Every line of the material must appear in the answer exactly as it does here.

═════ The data

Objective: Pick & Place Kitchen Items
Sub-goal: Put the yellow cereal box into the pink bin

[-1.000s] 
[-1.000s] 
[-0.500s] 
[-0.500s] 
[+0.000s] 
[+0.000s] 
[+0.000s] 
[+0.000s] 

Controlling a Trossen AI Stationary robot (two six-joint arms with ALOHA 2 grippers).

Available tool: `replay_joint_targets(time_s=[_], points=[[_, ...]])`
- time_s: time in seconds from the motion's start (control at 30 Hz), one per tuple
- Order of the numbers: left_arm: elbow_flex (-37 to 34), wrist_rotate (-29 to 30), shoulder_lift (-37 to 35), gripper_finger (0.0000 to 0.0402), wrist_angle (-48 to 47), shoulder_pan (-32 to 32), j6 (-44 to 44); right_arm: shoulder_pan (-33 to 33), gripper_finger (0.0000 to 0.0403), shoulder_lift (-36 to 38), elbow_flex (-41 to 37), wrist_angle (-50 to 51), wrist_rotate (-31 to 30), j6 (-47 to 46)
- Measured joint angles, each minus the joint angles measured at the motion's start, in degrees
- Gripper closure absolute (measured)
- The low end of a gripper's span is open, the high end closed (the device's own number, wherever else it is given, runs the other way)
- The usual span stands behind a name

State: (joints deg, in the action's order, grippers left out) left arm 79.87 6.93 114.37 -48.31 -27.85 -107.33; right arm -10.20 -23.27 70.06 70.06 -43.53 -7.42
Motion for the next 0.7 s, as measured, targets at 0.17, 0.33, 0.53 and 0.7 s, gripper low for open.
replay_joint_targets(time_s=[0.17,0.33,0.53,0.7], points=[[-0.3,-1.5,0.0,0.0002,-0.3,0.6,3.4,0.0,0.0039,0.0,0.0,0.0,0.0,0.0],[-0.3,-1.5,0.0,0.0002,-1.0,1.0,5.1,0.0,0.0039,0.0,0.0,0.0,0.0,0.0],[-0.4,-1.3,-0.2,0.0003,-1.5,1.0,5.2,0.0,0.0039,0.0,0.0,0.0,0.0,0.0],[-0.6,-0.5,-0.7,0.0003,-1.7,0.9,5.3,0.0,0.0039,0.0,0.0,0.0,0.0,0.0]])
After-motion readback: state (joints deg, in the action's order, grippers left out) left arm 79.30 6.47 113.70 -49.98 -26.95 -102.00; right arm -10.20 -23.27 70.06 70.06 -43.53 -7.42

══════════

* Answer box
Objective: Pick & Place Kitchen Items
Sub-goal: Put the yellow cereal box into the pink bin

[-1.000s] 
[-1.000s] 
[-0.500s] 
[-0.500s] 
[+0.000s] 
[+0.000s] 
[+0.000s] 
[+0.000s] 

Controlling a Trossen AI Stationary robot (two six-joint arms with ALOHA 2 grippers).

Available tool: `replay_joint_targets(time_s=[_], points=[[_, ...]])`
- time_s: time in seconds from the motion's start (control at 30 Hz), one per tuple
- Order of the numbers: left_arm: elbow_flex (-37 to 34), wrist_rotate (-29 to 30), shoulder_lift (-37 to 35), gripper_finger (0.0000 to 0.0402), wrist_angle (-48 to 47), shoulder_pan (-32 to 32), j6 (-44 to 44); right_arm: shoulder_pan (-33 to 33), gripper_finger (0.0000 to 0.0403), shoulder_lift (-36 to 38), elbow_flex (-41 to 37), wrist_angle (-50 to 51), wrist_rotate (-31 to 30), j6 (-47 to 46)
- Measured joint angles, each minus the joint angles measured at the motion's start, in degrees
- Gripper closure absolute (measured)
- The low end of a gripper's span is open, the high end closed (the device's own number, wherever else it is given, runs the other way)
- The usual span stands behind a name

State: (joints deg, in the action's order, grippers left out) left arm 79.87 6.93 114.37 -48.31 -27.85 -107.33; right arm -10.20 -23.27 70.06 70.06 -43.53 -7.42
Motion for the next 0.7 s, as measured, targets at 0.17, 0.33, 0.53 and 0.7 s, gripper low for open.
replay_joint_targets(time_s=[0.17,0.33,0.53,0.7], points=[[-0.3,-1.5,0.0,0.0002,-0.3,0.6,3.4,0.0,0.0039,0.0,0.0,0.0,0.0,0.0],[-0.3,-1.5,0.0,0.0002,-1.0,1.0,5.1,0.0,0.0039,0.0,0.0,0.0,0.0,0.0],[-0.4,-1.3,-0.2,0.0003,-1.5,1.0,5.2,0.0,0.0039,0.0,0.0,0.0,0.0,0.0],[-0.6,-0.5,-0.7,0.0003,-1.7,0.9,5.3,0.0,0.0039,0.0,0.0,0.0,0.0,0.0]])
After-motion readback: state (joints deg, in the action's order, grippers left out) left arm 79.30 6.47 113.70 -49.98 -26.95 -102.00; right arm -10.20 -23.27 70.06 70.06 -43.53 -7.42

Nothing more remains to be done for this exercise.